Re: logical decoding and replication of sequences, take 2

Tomas Vondra <tomas.vondra@enterprisedb.com>

From: Tomas Vondra <tomas.vondra@enterprisedb.com>

To: Amit Kapila <amit.kapila16@gmail.com>, Ashutosh Bapat <ashutosh.bapat.oss@gmail.com>

Cc: Dilip Kumar <dilipbalaut@gmail.com>, "Hayato Kuroda (Fujitsu)" <kuroda.hayato@fujitsu.com>, "Zhijie Hou (Fujitsu)" <houzj.fnst@fujitsu.com>, PostgreSQL Hackers <pgsql-hackers@lists.postgresql.org>, Masahiko Sawada <sawada.mshk@gmail.com>, Peter Eisentraut <peter.eisentraut@enterprisedb.com>

Date: 2024-01-11T16:26:56Z

Lists: pgsql-hackers

Commits

Same data as JSON: GET /api/v1/messages/:b64id/commits the thread's linked commits as JSON, with link sources. API reference →

Migrate logical slots to the new node during an upgrade.
- 29d0a77fa660 17.0 cited
Make test_decoding ddl.out shorter
- d6677b93c79b 17.0 landed
- c5c5832600e9 14.9 landed
- b1dc946eee3d 16.0 landed
- 3bb8b9342f8a 15.4 landed
Fix snapshot handling in logicalmsg_decode
- 949ac32e1267 15.3 landed
- 8b9cbd42b61f 14.8 landed
- 4df581fa0f4b 13.11 landed
- 497f863f0598 12.15 landed
- 8de91ebf2ac1 11.20 landed
- 7fe1aa991b62 16.0 landed
doc: Adjust a few more references to "postmaster"
- 17e72ec45d31 16.0 cited
Revert "Logical decoding of sequences"
- 2c7ea57e56ca 15.0 cited

Attachments

v20240111-0001-Logical-decoding-of-sequences.patch (text/x-patch) patch v20240111-0001
v20240111-0002-Add-decoding-of-sequences-to-test_decoding.patch (text/x-patch) patch v20240111-0002
v20240111-0003-Add-decoding-of-sequences-to-built-in-repl.patch (text/x-patch) patch v20240111-0003
v20240111-0004-global-hash-table-of-sequence-relfilenodes.patch (text/x-patch) patch v20240111-0004
v20240111-0005-CREATE-SUBSCRIPTION-flag-to-enable-sequenc.patch (text/x-patch) patch v20240111-0005
v20240111-0006-add-comment-about-SNAPBUILD_FULL.patch (text/x-patch) patch v20240111-0006
v20240111-0007-decode-all-sequence-relfilenodes.patch (text/x-patch) patch v20240111-0007

Hi,

Here's new version of this patch series. It rebases the 2023/12/03
version, and there's a couple improvements to address the performance
and correctness questions.

Since the 2023/12/03 version was posted, there were a couple off-list
discussions with several people - with Amit, as mentioned in [1], and
then also internally and at pgconf.eu.

My personal (very brief) takeaway from these discussions is this:

1) desirability: We want a built-in way to handle sequences in logical
replication. I think everyone agrees this is not a way to do distributed
sequences in an active-active setups, but that there are other use cases
that need this feature - typically upgrades / logical failover.

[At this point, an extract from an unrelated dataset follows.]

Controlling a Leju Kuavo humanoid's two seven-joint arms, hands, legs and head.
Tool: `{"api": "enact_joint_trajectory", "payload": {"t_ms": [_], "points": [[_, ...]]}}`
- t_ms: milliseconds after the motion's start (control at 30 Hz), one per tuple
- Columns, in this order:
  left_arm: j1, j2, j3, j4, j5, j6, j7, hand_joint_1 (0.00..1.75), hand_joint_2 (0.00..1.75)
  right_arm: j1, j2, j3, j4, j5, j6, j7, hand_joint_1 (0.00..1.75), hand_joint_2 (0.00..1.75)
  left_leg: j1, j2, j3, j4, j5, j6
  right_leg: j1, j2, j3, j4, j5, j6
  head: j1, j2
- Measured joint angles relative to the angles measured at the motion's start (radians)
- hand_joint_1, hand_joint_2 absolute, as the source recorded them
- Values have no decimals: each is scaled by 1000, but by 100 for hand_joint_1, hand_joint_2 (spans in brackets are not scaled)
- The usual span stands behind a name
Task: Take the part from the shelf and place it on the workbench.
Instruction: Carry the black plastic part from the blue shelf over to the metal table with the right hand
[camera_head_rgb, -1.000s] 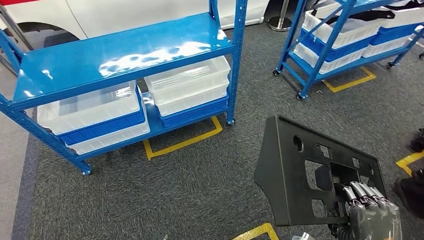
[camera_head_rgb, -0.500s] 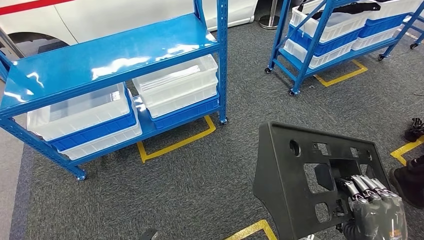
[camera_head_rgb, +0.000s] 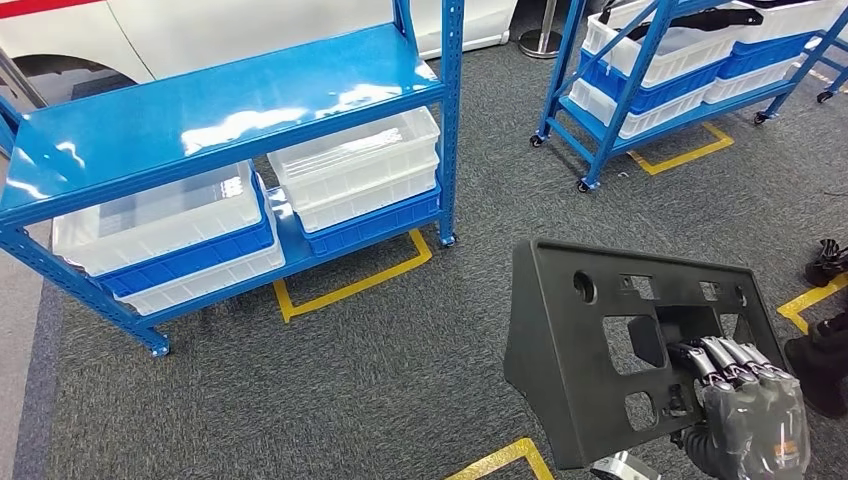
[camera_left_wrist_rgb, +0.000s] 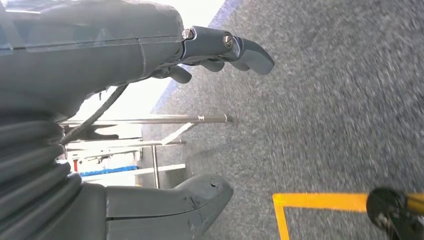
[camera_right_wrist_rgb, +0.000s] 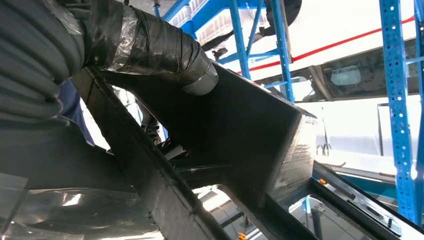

Multiple approaches were discussed (support in logical replication or a
separate tool to be executed on the logical replica). Both might work,
people usually end up with some sort of custom tool anyway. But it's
cumbersome, and the consensus seems the logical rep feature is better.

2) performance: There was concern about the performance impact, and that
it affects everyone, including those who don't replicate sequences (as
the overhead is mostly incurred before calls to output plugin etc.).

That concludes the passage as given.